Caminho Português da Costa
Este Caminho é uma variante do Caminho Central e ganhou mais visibilidade durante e após o século XV. A principal razão foi a atração com a zona costeira, por onde passa a maioria deste percurso, e onde foram construídos diversos apoios para quem viajava e passava por ali.
Ao optar por este caminho, a entrada em Vila do Conde faz-se novamente pela Maia, cruzando-se com a Igreja de Santiago de Labruge, ali presente desde 1058. O percurso continua com paisagens deslumbrantes, onde a atividade agrícola é predominante.
Chegar-se-á a uma zona mais florestal ao seguir em direção às “Almas Grandes”, um oratório de culto às almas purgatórias, construído no século XIX e que divide as freguesias de Modivas e Vila Chã.
A freguesia de Mindelo é o próximo destino, aproximando-se da orla costeira e cruzando mesmo a Reserva Ornitológica de Mindelo, a primeira reserva protegida em Portugal e que dispõe de miradouros e lugares de descanso, onde se pode observar mais 150 espécies.
O próximo destino é a Igreja Matriz de Azurara, para depois se atravessar uma ponte que liga à margem sul do rio Ave. É aí que existe um cruzeiro, onde está esculpida a Viera (símbolo de Santiago). O icónico Mosteiro de Santa Clara surge a seguir à ponte, em que a travessia era feita por uma barca até ao século XVIII.

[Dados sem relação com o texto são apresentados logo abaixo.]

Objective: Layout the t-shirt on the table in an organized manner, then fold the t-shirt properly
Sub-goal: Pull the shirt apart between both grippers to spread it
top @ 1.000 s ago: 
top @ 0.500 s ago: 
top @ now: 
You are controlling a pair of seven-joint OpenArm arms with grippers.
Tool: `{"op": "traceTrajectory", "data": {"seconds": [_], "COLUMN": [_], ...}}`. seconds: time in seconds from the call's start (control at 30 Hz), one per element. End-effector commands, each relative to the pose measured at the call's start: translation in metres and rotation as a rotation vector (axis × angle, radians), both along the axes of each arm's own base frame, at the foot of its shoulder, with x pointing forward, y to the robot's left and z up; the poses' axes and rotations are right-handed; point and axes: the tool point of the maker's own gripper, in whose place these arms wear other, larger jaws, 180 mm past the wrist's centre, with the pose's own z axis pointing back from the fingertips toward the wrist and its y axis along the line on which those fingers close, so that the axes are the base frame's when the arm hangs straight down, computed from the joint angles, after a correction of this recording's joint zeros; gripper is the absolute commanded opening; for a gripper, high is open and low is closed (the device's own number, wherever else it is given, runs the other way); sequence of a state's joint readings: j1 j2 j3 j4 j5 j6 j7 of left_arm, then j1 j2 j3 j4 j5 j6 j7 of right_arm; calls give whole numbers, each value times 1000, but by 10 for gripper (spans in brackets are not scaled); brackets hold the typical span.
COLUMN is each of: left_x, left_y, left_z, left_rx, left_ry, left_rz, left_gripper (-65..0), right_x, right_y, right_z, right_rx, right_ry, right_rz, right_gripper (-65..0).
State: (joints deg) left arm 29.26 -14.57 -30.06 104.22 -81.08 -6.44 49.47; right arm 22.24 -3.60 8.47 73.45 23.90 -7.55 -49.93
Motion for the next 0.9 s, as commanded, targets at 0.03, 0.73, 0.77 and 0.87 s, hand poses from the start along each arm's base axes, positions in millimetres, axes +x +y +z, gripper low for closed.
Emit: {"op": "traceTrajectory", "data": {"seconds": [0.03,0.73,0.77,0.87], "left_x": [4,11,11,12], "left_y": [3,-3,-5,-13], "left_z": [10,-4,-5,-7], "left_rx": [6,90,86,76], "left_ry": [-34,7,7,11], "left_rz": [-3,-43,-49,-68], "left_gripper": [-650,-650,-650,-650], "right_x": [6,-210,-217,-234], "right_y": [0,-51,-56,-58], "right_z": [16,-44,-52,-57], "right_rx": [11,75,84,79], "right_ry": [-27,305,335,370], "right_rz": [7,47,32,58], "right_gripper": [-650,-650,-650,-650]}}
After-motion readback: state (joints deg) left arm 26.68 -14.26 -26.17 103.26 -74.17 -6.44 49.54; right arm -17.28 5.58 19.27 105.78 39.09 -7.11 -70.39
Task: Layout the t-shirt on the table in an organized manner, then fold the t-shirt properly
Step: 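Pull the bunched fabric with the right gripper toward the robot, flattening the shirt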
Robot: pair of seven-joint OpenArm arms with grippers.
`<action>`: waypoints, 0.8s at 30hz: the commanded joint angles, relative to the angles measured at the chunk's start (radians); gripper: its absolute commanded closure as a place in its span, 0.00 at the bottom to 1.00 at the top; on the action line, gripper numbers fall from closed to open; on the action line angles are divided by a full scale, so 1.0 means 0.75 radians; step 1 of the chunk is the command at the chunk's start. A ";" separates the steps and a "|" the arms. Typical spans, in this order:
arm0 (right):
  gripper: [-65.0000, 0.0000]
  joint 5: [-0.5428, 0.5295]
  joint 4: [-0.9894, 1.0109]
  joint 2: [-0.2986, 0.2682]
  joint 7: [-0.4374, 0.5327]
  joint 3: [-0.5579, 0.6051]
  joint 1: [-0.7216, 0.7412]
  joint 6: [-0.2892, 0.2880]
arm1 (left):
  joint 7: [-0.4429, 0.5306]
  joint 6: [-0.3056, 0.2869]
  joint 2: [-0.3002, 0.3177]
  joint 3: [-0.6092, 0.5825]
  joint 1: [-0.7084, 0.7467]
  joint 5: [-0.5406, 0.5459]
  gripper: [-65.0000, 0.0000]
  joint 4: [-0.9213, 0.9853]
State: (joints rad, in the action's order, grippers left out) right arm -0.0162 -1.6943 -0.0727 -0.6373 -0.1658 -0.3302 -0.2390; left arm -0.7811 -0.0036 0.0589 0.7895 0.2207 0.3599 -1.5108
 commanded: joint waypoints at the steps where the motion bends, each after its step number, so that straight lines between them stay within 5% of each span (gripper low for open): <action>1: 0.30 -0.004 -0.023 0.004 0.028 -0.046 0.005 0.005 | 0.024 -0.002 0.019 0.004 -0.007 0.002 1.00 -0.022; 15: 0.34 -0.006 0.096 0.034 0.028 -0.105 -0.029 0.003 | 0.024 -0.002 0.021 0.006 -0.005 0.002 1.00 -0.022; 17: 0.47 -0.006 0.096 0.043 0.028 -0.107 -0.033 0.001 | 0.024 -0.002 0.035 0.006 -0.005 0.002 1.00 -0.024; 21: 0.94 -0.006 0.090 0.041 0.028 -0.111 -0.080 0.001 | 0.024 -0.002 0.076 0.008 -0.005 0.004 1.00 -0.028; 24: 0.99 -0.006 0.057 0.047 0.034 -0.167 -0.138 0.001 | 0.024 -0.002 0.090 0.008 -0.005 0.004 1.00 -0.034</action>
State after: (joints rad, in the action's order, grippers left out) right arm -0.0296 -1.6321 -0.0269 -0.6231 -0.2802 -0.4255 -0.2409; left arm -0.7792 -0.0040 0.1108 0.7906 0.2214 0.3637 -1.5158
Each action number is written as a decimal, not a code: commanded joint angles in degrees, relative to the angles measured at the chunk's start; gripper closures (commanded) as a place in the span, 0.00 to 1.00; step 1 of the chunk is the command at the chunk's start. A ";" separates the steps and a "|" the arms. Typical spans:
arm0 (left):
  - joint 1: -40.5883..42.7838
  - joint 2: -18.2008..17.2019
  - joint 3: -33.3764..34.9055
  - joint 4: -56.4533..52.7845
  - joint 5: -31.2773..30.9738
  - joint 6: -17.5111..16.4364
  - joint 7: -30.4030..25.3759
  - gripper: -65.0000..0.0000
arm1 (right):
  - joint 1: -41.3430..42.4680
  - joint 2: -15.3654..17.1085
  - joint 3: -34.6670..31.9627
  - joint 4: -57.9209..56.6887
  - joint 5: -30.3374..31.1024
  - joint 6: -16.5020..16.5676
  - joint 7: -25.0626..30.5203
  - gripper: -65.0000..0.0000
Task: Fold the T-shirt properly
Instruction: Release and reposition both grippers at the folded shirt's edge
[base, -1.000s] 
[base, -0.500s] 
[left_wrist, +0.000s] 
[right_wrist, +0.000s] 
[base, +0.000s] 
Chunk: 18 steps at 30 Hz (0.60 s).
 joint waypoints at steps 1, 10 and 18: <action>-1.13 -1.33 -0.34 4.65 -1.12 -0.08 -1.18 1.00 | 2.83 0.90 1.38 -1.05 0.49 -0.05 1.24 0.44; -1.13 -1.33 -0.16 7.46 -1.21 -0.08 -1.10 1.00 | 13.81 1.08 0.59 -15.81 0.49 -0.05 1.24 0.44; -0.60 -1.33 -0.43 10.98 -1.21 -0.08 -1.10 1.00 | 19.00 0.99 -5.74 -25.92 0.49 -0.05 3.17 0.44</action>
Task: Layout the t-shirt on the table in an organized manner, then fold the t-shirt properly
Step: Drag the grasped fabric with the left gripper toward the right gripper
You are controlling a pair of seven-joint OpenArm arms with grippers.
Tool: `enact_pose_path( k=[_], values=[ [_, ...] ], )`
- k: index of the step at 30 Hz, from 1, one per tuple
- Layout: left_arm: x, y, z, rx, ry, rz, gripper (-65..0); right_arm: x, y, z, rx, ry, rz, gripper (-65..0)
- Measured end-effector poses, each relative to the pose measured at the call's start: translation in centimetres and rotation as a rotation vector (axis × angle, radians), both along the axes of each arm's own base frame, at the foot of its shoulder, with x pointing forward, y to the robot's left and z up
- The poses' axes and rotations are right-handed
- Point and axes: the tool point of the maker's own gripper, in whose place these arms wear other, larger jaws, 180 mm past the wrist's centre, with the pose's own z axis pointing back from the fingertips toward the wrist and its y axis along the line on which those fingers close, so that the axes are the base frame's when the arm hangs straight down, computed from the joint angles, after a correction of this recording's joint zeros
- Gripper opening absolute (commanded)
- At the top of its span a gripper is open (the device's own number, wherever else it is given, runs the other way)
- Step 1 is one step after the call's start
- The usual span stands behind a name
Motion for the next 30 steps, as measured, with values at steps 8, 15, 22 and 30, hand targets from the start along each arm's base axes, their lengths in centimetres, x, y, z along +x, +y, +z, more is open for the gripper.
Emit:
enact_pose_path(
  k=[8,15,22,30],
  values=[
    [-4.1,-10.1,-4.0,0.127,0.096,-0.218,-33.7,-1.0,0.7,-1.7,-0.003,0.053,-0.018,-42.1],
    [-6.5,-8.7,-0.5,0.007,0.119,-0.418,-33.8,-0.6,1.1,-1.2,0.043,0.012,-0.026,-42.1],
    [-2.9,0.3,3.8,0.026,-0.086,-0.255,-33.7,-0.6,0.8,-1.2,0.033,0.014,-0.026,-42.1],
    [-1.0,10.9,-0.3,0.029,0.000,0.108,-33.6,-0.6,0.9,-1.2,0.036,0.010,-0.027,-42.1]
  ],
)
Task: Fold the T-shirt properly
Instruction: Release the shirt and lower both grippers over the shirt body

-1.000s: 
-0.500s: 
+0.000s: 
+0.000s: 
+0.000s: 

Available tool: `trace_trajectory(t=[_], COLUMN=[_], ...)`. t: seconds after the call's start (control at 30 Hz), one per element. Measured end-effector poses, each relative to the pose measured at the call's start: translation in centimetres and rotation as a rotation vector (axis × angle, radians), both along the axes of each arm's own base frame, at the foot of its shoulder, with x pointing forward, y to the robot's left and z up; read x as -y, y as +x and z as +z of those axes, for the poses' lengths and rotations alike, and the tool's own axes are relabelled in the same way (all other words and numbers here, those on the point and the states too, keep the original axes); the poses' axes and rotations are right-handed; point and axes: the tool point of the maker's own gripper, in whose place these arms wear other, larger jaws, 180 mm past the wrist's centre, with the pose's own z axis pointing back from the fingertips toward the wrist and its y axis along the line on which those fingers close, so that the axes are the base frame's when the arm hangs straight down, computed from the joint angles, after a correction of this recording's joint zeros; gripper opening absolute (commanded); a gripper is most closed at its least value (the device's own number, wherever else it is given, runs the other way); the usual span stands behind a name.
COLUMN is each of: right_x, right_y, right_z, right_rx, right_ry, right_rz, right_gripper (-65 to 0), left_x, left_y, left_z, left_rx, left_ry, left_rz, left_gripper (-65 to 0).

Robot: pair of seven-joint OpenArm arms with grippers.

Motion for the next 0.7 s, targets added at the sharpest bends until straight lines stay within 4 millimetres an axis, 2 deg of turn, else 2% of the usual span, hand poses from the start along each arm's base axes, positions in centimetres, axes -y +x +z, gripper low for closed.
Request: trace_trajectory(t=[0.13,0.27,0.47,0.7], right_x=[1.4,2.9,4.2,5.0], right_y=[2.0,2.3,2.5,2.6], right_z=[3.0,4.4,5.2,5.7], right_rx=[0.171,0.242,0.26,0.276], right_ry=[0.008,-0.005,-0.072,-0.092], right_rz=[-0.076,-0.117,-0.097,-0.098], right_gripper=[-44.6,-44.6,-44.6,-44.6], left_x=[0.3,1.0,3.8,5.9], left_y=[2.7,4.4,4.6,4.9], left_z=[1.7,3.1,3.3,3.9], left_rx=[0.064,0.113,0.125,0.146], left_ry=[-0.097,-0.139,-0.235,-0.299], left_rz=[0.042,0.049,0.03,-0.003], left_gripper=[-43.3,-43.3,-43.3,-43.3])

Para continuar para Norte, o próximo destino é a Póvoa de Varzim, passando pela Igreja Matriz de Vila do Conde e entrando pela antiga Praça Velha, do Alto de Pega e da Poça da Barca. Até aqui foram 15,4km, o que corresponde a cerca de quatro horas para atravessar o concelho de Vila do Conde. Isto se não se parar para apreciar as paisagens do caminho e o muito que o concelho tem para oferecer a quem o visita.